## Task prompt
Your answer should restate each line of the data below word for word.

··········

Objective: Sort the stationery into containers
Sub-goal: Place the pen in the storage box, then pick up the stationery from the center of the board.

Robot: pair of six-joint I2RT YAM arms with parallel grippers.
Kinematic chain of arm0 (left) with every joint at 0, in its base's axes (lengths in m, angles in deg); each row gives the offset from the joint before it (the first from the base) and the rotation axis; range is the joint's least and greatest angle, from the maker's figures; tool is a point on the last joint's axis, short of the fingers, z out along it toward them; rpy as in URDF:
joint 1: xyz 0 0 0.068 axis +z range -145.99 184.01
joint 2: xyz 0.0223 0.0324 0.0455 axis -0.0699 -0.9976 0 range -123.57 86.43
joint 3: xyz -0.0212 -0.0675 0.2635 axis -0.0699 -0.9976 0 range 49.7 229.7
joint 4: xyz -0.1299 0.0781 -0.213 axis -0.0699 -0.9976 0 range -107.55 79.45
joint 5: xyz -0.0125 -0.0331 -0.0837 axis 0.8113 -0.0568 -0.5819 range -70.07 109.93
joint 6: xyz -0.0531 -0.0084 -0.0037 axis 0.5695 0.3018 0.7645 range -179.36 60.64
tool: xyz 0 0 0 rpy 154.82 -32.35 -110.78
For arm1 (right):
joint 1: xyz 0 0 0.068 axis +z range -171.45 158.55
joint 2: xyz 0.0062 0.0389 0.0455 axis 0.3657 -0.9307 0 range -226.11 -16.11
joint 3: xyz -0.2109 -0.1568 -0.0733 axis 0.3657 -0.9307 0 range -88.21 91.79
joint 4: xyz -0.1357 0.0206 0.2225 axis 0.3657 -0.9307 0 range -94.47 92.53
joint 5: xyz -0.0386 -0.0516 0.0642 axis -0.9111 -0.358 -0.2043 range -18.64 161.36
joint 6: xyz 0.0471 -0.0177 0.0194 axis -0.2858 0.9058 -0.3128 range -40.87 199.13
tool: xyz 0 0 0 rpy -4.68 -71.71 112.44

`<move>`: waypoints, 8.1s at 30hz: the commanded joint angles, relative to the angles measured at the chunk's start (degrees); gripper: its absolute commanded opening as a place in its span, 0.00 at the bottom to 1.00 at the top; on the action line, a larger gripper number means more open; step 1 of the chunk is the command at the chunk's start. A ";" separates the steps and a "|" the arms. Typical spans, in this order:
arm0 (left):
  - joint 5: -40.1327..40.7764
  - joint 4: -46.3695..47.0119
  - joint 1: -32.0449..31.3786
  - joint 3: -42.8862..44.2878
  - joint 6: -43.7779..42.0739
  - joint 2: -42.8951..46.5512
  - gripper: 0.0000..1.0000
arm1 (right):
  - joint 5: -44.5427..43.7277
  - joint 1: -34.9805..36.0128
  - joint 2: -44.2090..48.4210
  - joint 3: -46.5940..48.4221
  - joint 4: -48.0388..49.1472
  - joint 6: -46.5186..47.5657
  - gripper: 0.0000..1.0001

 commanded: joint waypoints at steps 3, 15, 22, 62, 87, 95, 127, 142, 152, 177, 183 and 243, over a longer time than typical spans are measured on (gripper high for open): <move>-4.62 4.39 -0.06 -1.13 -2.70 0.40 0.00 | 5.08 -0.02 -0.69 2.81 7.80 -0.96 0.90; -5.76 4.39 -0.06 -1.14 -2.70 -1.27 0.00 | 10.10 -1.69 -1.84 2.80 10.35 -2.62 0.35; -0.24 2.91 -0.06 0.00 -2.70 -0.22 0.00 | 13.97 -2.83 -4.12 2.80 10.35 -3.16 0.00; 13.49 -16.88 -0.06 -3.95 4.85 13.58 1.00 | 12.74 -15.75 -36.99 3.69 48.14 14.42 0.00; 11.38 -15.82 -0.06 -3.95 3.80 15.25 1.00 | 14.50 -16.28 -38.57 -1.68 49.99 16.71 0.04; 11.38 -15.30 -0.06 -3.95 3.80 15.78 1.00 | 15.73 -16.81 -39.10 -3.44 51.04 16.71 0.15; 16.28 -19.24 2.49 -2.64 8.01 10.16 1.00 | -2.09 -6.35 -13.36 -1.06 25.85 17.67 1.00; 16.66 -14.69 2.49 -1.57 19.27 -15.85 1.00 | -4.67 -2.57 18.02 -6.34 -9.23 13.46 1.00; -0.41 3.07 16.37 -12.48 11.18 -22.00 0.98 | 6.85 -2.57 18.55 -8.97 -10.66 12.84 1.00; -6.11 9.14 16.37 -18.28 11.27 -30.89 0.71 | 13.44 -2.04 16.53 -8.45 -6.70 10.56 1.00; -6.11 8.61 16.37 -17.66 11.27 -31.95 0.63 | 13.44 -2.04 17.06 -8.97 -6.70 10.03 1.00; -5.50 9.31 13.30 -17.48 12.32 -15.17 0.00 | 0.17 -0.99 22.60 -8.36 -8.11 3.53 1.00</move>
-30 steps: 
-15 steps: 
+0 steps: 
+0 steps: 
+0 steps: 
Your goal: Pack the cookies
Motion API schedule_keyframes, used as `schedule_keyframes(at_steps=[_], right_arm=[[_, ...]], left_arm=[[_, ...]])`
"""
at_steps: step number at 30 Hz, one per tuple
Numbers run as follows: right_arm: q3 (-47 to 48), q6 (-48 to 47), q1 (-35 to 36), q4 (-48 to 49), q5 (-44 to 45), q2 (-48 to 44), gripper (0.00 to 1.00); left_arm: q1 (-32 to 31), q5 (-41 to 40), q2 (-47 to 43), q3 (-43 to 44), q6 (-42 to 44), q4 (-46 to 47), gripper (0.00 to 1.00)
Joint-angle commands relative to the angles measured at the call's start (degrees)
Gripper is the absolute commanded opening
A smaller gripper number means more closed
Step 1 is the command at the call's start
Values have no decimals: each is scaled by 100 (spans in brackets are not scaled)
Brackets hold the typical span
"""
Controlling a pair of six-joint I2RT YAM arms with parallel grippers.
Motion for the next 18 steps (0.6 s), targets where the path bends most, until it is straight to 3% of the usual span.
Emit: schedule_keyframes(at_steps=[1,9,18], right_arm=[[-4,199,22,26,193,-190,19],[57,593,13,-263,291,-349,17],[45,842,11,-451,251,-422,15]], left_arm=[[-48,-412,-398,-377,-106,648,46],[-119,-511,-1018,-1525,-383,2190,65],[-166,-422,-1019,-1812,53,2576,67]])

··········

## Written solution
Objective: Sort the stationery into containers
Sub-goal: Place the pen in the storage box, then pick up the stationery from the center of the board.

Robot: pair of six-joint I2RT YAM arms with parallel grippers.
Kinematic chain of arm0 (left) with every joint at 0, in its base's axes (lengths in m, angles in deg); each row gives the offset from the joint before it (the first from the base) and the rotation axis; range is the joint's least and greatest angle, from the maker's figures; tool is a point on the last joint's axis, short of the fingers, z out along it toward them; rpy as in URDF:
joint 1: xyz 0 0 0.068 axis +z range -145.99 184.01
joint 2: xyz 0.0223 0.0324 0.0455 axis -0.0699 -0.9976 0 range -123.57 86.43
joint 3: xyz -0.0212 -0.0675 0.2635 axis -0.0699 -0.9976 0 range 49.7 229.7
joint 4: xyz -0.1299 0.0781 -0.213 axis -0.0699 -0.9976 0 range -107.55 79.45
joint 5: xyz -0.0125 -0.0331 -0.0837 axis 0.8113 -0.0568 -0.5819 range -70.07 109.93
joint 6: xyz -0.0531 -0.0084 -0.0037 axis 0.5695 0.3018 0.7645 range -179.36 60.64
tool: xyz 0 0 0 rpy 154.82 -32.35 -110.78
For arm1 (right):
joint 1: xyz 0 0 0.068 axis +z range -171.45 158.55
joint 2: xyz 0.0062 0.0389 0.0455 axis 0.3657 -0.9307 0 range -226.11 -16.11
joint 3: xyz -0.2109 -0.1568 -0.0733 axis 0.3657 -0.9307 0 range -88.21 91.79
joint 4: xyz -0.1357 0.0206 0.2225 axis 0.3657 -0.9307 0 range -94.47 92.53
joint 5: xyz -0.0386 -0.0516 0.0642 axis -0.9111 -0.358 -0.2043 range -18.64 161.36
joint 6: xyz 0.0471 -0.0177 0.0194 axis -0.2858 0.9058 -0.3128 range -40.87 199.13
tool: xyz 0 0 0 rpy -4.68 -71.71 112.44

`<move>`: waypoints, 8.1s at 30hz: the commanded joint angles, relative to the angles measured at the chunk's start (degrees); gripper: its absolute commanded opening as a place in its span, 0.00 at the bottom to 1.00 at the top; on the action line, a larger gripper number means more open; step 1 of the chunk is the command at the chunk's start. A ";" separates the steps and a "|" the arms. Typical spans, in this order:
arm0 (left):
  - joint 5: -40.1327..40.7764
  - joint 4: -46.3695..47.0119
  - joint 1: -32.0449..31.3786
  - joint 3: -42.8862..44.2878
  - joint 6: -43.7779..42.0739
  - joint 2: -42.8951..46.5512
  - gripper: 0.0000..1.0000
arm1 (right):
  - joint 5: -44.5427..43.7277
  - joint 1: -34.9805..36.0128
  - joint 2: -44.2090..48.4210
  - joint 3: -46.5940..48.4221
  - joint 4: -48.0388..49.1472
  - joint 6: -46.5186..47.5657
  - gripper: 0.0000..1.0001

 commanded: joint waypoints at steps 3, 15, 22, 62, 87, 95, 127, 142, 152, 177, 183 and 243, over a longer time than typical spans are measured on (gripper high for open): <move>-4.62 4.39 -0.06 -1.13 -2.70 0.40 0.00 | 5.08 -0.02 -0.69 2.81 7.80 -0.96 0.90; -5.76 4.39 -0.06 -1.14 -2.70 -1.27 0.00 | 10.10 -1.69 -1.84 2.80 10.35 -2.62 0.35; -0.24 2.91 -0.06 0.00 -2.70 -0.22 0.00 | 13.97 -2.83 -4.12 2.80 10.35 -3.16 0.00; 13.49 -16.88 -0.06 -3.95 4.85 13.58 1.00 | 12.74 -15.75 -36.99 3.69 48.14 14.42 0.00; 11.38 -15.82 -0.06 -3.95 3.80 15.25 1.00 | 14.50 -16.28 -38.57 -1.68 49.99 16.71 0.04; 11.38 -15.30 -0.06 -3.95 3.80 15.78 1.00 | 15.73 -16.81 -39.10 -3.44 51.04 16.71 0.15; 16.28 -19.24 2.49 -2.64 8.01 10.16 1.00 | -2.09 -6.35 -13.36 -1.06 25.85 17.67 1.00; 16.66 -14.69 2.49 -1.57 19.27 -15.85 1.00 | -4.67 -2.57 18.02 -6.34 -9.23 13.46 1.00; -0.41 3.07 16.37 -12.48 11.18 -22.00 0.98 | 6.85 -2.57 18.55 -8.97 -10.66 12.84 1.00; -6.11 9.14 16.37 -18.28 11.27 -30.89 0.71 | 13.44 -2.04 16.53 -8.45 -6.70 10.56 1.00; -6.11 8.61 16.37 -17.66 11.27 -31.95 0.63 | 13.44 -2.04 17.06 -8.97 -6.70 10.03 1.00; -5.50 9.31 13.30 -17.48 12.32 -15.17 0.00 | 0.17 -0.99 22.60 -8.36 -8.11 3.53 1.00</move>
-30 steps: 
-15 steps: 
+0 steps: 
+0 steps: 
+0 steps: 
Your goal: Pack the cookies
Motion API schedule_keyframes, used as `schedule_keyframes(at_steps=[_], right_arm=[[_, ...]], left_arm=[[_, ...]])`
"""
at_steps: step number at 30 Hz, one per tuple
Numbers run as follows: right_arm: q3 (-47 to 48), q6 (-48 to 47), q1 (-35 to 36), q4 (-48 to 49), q5 (-44 to 45), q2 (-48 to 44), gripper (0.00 to 1.00); left_arm: q1 (-32 to 31), q5 (-41 to 40), q2 (-47 to 43), q3 (-43 to 44), q6 (-42 to 44), q4 (-46 to 47), gripper (0.00 to 1.00)
Joint-angle commands relative to the angles measured at the call's start (degrees)
Gripper is the absolute commanded opening
A smaller gripper number means more closed
Step 1 is the command at the call's start
Values have no decimals: each is scaled by 100 (spans in brackets are not scaled)
Brackets hold the typical span
"""
Controlling a pair of six-joint I2RT YAM arms with parallel grippers.
Motion for the next 18 steps (0.6 s), targets where the path bends most, until it is straight to 3% of the usual span.
Emit: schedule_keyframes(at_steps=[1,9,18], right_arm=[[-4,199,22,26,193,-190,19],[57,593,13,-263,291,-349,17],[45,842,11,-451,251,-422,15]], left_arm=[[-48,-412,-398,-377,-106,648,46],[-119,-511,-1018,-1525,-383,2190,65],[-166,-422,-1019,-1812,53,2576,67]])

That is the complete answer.